1. Pick $J$ uniformly at random from $[m]$
2. Compute $R=|\{j\geq J:a_j=a_J\}|$
3. Let $X=m(g(R)-g(R-1))$

Note that $X$ can be computed using $O(\log m+\log n)$ space as the data arrives. It’s not hard to show that $E[X]=\sum_{i\in [n]} g(f_i)$ because,

$E[X]= \sum_{i} E[X|a_J=i] \Pr[a_J=i]=\sum_{i} E[g(R)-g(R-1)|a_J=i] f_i$

and

$E[g(R)-g(R-1)|a_J=i] = \frac{g(1)-g(0)}{f_i}+\ldots + \frac{g(f_i)-g(f_i-1)}{f_i}=\frac{g(f_i)}{f_i}\ .$

Hence, computing multiple basic estimators in parallel and averaging appropriately will give a good estimate of $\sum_{i\in [n]} g(f_i)$. Quite how many basic estimators are required depends on the variance of $X$ and this determines the total space used by the algorithm.

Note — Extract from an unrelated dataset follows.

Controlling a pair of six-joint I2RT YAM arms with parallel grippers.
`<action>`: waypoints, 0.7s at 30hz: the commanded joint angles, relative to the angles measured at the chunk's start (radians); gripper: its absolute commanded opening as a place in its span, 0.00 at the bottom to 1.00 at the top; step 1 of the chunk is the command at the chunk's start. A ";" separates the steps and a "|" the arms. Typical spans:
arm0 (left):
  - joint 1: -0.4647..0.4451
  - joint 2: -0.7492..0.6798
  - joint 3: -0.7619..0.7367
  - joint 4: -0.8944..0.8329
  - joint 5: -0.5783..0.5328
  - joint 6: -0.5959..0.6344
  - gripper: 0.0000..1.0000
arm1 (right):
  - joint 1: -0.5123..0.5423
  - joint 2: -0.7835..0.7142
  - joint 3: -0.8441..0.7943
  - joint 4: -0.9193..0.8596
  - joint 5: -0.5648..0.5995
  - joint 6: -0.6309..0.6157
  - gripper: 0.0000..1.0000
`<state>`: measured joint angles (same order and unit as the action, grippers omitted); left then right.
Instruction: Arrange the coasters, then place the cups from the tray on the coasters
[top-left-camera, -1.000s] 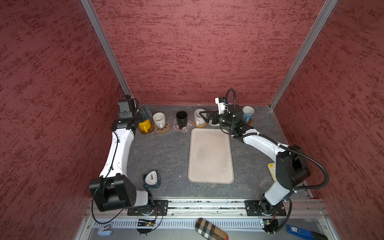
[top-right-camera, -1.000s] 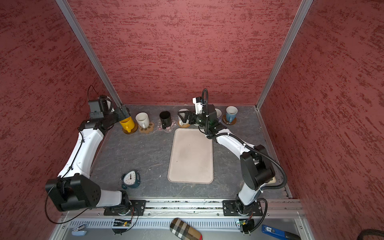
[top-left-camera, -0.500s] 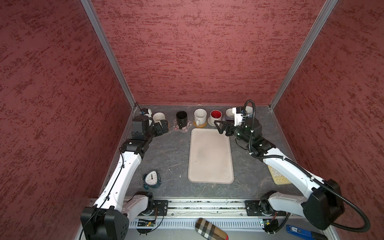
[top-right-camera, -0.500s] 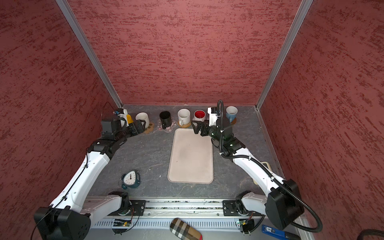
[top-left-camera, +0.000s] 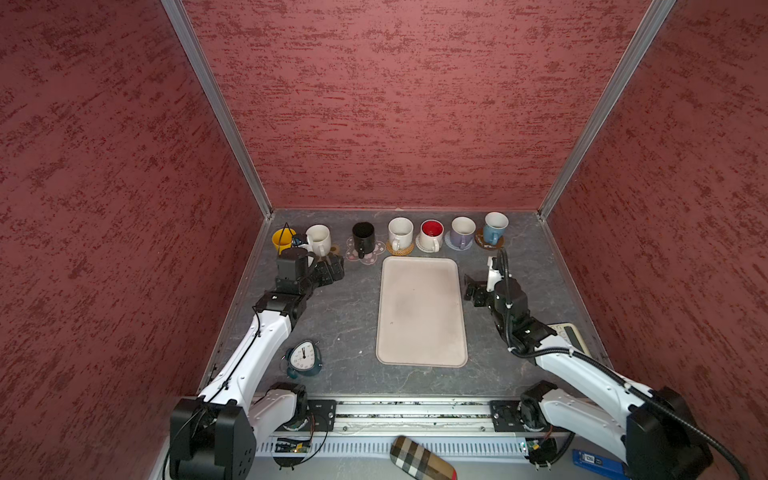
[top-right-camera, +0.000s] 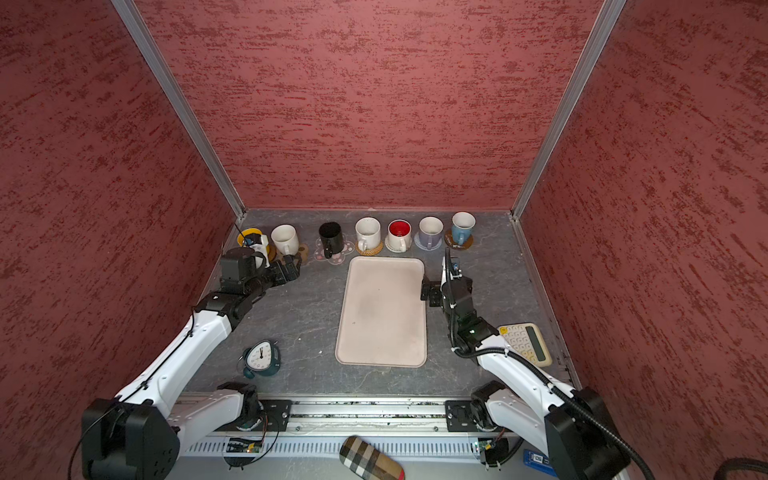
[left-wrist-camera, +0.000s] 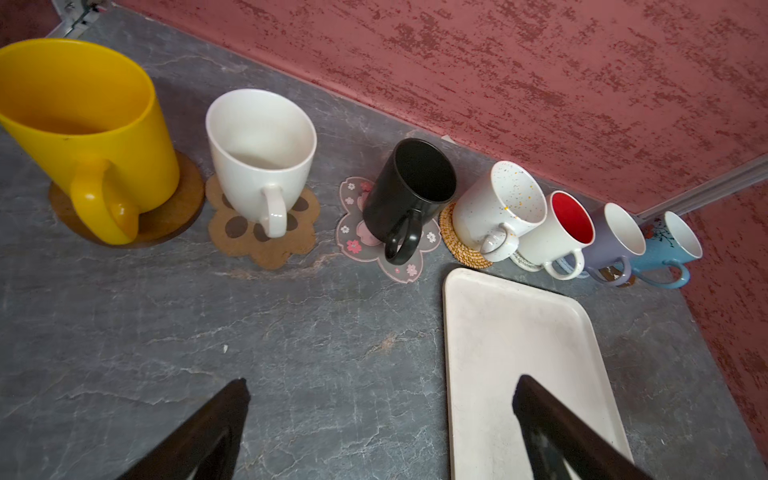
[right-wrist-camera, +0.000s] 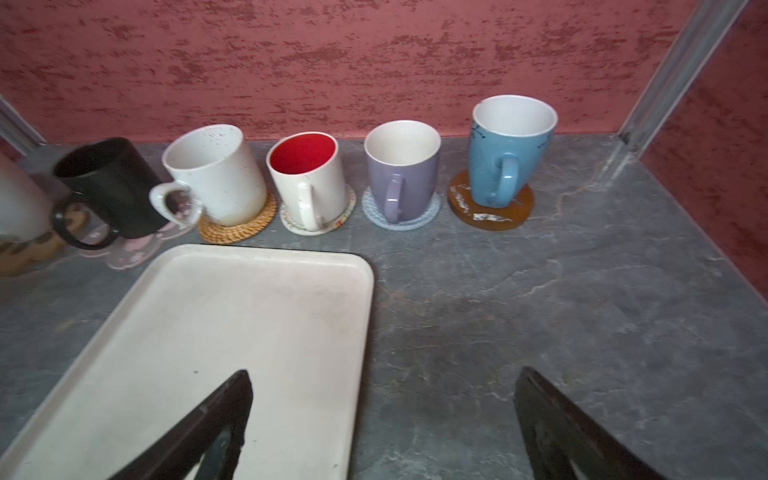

Using this approach, it was shown that the $k$-th order frequency moment, $F_k=\sum_{i\in [n]} f_i^k$, can be approximated up to a factor $(1+\epsilon)$ with probability $(1-\delta)$ using only $O(\epsilon^{-2} n^{1-1/k} \log \delta^{-1} (\log m+\log n))$ bits of space. This was subsequently improved to an (essentially) optimal result in [Indyk, Woodruff].